Nmap Development mailing list archives

Re: nping echo protocol rfc, feedback


From: Toni Ruottu <toni.ruottu () iki fi>
Date: Fri, 11 Mar 2011 16:59:40 +0200

In chapter 2.6 the description of Client Nonce field states "Nonce
value received from the client in the previous
NEP_HANDSHAKE_CLIENT message." I understood previously that there
could be only one NEP_HANDSHAKE_CLIENT message sent over one
connection. At this point I started wondering, if the server should
use the previous one even when that was received over another
connection.

Mmm, I'm not sure I'm following you. The initial handshake is a
three-way handshake defined as:

1)  S -> C   NEP_HANDSHAKE_SERVER
2)  C -> S   NEP_HANDSHAKE_CLIENT
3)  S -> C   NEP_HANDSHAKE_FINAL

In the last message, what the server does is echoing the nonce received
from the client in step 2. If the server does not receive a
NEP_HANDSHAKE_CLIENT, it would not produce any NEP_HANDSHAKE_FINAL, so
there is always a client-generated nonce to echo in the
NEP_HANDSHAKE_FINAL message. Also, the server does not keep state after
a NEP session has ended, so two subsequent connections from the same
client are treated as separate connections from different clients.

There could be multiple simultaneous connections in which case the
"the previous NEP_HANDSHAKE_CLIENT message" might have arrived over
another connection. Changing this to "the preceding
NEP_HANDSHAKE_CLIENT message" would clarify the situation, if I
understood the meaning correctly.

Chapter 2.10 has an example at the of the first paragraph. It starts
with "eg:" and lists examples, then it ends with "etc". One or the
other should be dropped. The list is not expected to be complete
because it is just a list of example, so etc is not needed.
Alternatively one could drop "eg:" making it a complete list, and
stating "etc" at the end to cut the list. With "etc" the way the list
continues should probably be obvious from the example provided, so
maybe dropping "etc" and keeping "eg" makes more sense. I think eg is
written "e.g." as it is an acronym for two words, but I am not exactly
sure about this.

You are right. These kind of things are hard to notice for me, as I'm
not a native english speaker. I know you are not either, but you guys in
northern Europe are always ahead of us, poor southern Europeans ;)
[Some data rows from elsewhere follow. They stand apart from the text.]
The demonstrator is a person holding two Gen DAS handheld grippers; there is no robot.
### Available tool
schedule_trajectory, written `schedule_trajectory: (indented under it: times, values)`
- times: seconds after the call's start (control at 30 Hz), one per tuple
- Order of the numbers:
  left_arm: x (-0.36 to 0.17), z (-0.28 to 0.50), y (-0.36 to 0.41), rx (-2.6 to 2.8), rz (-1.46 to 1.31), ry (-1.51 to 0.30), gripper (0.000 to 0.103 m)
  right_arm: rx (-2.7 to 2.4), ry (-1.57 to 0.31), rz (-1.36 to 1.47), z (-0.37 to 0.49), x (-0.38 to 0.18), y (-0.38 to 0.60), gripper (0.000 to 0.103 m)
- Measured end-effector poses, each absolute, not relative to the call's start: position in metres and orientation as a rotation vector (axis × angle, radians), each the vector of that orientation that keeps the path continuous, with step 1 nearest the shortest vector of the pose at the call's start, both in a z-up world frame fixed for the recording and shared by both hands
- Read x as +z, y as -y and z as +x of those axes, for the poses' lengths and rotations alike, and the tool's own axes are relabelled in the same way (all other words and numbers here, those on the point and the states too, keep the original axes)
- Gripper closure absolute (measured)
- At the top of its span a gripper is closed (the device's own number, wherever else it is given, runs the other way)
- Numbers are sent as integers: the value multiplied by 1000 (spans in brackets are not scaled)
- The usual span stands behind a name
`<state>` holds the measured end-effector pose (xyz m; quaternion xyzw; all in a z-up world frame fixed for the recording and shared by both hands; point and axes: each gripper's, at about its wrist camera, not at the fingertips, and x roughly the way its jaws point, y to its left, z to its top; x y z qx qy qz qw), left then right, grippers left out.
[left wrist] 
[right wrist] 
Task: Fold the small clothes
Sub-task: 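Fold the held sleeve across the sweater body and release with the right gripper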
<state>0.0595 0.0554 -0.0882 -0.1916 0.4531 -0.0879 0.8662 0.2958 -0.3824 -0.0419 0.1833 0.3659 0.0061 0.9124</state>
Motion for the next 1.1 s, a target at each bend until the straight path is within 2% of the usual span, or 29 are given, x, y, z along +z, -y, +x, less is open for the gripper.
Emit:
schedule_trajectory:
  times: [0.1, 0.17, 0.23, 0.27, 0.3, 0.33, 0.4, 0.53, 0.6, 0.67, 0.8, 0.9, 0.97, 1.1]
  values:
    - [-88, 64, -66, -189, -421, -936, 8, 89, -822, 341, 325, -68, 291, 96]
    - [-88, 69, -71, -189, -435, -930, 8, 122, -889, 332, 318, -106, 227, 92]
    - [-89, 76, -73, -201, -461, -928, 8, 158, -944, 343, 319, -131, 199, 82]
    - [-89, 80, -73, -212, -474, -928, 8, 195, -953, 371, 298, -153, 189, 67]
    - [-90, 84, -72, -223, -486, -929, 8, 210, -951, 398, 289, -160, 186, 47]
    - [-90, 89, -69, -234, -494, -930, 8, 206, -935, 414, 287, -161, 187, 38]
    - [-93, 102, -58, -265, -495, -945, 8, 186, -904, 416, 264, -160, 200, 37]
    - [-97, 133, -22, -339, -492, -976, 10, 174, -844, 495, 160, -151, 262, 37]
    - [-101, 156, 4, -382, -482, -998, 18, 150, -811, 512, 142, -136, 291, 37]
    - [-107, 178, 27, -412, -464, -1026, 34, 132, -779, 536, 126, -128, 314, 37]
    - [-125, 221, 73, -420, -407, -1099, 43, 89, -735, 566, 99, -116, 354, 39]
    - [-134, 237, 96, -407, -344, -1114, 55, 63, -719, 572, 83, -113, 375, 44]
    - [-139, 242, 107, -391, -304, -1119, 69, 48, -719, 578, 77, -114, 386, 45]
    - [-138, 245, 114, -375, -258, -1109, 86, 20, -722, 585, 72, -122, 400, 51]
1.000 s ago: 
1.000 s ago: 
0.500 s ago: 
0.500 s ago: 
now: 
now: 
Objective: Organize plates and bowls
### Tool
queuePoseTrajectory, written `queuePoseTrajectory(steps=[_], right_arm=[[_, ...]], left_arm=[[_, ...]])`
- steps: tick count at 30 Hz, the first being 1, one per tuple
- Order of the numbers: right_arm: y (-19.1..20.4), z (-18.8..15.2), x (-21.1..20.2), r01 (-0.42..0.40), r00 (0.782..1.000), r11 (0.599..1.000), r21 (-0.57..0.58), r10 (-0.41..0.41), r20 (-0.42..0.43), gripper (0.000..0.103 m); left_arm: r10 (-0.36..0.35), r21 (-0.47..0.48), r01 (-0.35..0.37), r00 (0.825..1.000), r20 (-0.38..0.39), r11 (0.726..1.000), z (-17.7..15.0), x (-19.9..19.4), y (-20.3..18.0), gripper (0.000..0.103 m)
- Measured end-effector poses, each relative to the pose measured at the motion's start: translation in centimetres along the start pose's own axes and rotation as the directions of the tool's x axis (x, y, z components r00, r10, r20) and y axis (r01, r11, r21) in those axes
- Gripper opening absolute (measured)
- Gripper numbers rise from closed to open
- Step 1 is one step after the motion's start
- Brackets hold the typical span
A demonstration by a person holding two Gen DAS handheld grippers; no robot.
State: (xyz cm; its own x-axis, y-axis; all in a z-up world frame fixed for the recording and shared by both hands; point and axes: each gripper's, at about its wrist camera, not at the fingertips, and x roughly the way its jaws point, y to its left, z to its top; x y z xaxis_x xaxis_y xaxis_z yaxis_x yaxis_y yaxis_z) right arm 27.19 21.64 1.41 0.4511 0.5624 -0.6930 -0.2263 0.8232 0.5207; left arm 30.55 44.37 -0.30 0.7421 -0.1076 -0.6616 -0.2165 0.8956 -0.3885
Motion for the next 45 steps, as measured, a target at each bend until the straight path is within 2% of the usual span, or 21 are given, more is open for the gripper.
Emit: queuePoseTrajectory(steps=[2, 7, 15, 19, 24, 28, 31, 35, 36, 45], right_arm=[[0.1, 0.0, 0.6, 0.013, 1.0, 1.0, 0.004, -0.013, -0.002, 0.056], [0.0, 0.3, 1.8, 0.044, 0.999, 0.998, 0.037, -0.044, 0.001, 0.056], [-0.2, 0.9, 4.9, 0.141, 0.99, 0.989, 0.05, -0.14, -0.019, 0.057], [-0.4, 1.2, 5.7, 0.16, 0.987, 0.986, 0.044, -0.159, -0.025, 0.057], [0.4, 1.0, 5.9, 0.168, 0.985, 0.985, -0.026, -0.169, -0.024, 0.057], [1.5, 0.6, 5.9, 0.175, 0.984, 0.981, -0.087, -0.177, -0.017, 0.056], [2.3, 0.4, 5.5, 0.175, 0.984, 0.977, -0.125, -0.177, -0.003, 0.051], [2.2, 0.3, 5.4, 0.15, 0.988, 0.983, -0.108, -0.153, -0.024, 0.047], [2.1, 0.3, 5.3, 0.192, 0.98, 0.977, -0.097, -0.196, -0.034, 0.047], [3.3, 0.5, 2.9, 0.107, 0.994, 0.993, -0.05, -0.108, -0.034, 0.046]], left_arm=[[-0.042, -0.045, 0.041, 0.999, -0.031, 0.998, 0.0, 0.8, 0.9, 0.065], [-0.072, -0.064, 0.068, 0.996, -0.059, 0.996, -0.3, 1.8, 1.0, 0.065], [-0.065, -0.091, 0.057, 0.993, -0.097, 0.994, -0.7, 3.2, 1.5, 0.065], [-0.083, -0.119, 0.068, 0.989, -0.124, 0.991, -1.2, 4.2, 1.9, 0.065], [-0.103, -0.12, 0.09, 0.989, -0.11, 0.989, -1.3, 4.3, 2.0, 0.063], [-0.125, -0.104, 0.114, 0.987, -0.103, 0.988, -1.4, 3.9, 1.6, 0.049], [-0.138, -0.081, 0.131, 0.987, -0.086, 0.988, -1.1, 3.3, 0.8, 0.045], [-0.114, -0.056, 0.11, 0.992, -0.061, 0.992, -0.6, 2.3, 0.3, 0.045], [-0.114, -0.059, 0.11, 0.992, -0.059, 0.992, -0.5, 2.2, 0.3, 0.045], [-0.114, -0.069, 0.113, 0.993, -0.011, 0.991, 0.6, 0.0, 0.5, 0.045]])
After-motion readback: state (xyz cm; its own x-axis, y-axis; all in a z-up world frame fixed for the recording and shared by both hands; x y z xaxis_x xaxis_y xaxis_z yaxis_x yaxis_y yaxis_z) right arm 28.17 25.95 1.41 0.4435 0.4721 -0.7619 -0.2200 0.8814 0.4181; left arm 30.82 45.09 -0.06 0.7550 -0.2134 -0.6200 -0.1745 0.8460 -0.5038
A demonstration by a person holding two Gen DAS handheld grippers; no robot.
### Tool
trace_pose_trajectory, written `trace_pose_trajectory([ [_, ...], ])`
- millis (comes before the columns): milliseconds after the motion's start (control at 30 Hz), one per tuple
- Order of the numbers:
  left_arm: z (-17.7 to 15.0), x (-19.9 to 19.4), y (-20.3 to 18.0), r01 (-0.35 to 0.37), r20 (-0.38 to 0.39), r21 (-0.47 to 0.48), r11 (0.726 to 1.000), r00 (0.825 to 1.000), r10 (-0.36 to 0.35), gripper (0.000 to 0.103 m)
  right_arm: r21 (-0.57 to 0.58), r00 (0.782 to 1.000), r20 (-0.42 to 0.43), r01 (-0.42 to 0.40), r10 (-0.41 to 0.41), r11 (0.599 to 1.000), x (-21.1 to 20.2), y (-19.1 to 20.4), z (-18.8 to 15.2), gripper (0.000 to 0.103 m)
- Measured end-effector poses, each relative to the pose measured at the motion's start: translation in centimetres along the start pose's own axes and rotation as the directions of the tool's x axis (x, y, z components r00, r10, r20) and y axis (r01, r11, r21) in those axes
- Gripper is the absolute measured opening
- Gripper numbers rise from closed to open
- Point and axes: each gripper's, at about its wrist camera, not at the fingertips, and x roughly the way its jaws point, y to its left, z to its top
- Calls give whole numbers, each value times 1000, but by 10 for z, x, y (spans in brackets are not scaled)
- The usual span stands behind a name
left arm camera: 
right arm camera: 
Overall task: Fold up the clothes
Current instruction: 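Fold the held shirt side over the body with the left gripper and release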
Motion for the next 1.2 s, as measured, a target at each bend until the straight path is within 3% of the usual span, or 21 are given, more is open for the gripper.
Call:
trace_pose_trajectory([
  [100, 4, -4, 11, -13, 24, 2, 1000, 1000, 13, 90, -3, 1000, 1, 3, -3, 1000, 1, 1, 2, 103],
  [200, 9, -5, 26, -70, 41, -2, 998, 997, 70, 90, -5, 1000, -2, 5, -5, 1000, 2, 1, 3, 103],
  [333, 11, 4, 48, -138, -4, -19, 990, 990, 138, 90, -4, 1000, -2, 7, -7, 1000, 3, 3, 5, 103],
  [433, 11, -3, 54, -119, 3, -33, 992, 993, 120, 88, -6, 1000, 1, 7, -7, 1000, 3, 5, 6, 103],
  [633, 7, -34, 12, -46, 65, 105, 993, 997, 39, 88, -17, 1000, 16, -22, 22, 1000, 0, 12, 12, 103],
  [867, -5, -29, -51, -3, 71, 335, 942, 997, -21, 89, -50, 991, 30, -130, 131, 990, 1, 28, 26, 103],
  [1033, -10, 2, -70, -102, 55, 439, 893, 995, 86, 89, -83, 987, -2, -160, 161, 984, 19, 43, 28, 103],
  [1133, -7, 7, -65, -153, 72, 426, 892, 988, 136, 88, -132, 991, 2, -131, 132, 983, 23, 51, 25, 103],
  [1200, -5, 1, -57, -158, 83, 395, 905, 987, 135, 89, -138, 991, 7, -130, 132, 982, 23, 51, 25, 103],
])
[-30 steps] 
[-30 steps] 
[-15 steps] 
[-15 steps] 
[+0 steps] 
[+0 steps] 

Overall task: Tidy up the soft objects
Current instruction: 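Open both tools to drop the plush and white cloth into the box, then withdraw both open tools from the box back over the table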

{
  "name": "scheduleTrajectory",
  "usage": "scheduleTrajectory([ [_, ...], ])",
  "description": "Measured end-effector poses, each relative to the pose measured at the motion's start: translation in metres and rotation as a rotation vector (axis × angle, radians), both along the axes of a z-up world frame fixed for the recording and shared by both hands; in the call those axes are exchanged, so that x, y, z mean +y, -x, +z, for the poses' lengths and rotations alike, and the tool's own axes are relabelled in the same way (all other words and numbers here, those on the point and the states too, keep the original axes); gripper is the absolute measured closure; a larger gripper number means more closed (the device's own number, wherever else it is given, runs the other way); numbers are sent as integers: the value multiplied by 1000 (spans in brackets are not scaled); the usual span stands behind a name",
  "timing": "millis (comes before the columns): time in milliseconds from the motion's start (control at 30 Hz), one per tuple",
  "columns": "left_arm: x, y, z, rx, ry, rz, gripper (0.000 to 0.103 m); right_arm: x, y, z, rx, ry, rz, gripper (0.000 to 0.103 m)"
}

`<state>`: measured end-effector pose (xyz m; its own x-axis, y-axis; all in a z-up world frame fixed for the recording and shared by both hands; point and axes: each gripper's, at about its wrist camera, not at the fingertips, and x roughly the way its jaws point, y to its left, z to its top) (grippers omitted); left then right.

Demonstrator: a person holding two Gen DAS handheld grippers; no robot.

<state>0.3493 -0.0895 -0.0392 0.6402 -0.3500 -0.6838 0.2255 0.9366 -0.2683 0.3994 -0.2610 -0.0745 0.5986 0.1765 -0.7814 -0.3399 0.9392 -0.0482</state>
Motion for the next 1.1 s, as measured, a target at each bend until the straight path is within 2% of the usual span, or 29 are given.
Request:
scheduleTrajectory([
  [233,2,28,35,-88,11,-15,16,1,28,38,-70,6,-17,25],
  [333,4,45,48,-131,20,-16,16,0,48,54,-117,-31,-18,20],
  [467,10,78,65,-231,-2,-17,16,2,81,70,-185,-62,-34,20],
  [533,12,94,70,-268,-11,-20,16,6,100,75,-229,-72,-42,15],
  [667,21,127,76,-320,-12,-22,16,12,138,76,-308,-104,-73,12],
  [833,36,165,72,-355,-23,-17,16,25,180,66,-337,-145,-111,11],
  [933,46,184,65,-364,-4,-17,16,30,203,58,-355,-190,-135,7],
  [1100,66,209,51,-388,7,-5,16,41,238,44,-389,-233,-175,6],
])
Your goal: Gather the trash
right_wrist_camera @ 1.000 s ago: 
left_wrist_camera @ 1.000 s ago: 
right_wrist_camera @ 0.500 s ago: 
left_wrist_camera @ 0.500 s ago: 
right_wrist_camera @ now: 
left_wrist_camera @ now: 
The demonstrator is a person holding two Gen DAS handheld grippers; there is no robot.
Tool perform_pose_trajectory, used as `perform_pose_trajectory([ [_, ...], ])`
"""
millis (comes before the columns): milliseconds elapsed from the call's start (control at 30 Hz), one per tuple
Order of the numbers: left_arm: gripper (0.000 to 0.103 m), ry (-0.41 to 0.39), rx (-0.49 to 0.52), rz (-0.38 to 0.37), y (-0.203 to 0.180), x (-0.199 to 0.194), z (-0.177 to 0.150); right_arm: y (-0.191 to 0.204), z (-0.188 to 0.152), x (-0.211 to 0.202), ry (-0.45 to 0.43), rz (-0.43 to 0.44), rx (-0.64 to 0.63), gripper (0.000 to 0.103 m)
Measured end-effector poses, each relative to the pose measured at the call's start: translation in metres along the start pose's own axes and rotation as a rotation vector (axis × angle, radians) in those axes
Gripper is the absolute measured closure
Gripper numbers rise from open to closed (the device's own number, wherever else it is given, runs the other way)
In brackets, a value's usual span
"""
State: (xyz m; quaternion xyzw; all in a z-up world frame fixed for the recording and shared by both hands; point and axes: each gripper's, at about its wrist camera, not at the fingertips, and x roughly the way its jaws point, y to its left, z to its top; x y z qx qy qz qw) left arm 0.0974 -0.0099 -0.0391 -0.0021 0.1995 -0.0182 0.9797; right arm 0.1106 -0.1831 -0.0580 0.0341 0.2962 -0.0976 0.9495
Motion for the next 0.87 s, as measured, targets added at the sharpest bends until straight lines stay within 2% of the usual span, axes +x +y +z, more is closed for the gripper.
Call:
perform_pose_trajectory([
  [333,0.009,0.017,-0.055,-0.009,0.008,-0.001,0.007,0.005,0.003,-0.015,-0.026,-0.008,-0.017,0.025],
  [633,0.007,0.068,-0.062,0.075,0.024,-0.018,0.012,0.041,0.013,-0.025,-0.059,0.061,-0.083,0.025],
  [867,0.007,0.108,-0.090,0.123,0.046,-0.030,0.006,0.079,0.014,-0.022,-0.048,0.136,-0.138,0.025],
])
It is just easier to notice these things when someone else did the writing.

In the same chapter the explanation of Error Message field explains
requirements for null characters. I think it would make sense to
clarify that the last byte of the field needs to be null in all cases.

I don't agree with this one. I thinks that can be trivially inferred
from the description.

It can be inferred, but it is also a fact that always holds. And
stating facts that always hold is useful. Any other part of the
explanation only affects the end result, while having the last byte
always be null, is a safety measure. Of course an implementation
should not rely on the last byte being null.

I am worried that someone might store an error message which is
exactly 640bits, thinking that the terminator is not required when the
whole field is used. Alternatively you could clarify the maximum
length of the message. "The null terminator always takes one byte,
leaving 632bits for the string payload."

In the key explanations sometimes the concatenation is marked as
(SERVER_NONCE|CLIENT_NONCE) and sometimes not. I tried really hard to
figure out if the two cases were different, but I am still not sure. I
think they are the same. Maybe the notation should be copied to all
cases or dropped.

You are right. I've replaced the "|" symbol with the plus sign to make
all concatenations consistent.

That was not the problem. I'll clarify

For NEP_KEY_MAC_C2S it is said that "NONCES equals the server nonce in
the NEP_HANDSHAKE_SERVER message, concatenated with the client nonce
in the NEP_HANDSHAKE_CLIENT message (SERVER_NONCE + CLIENT_NONCE)"

For NEP_KEY_CIPHERTEXT_C2S it is said that "NONCES equals the server
nonce in the NEP_HANDSHAKE_SERVER message, concatenated with the
client nonce in the NEP_HANDSHAKE_CLIENT message."

Why is the later one lacking the equation? Some of the descriptions
have the equation and some do not have it. Is there a difference?
Should all of them have the equation?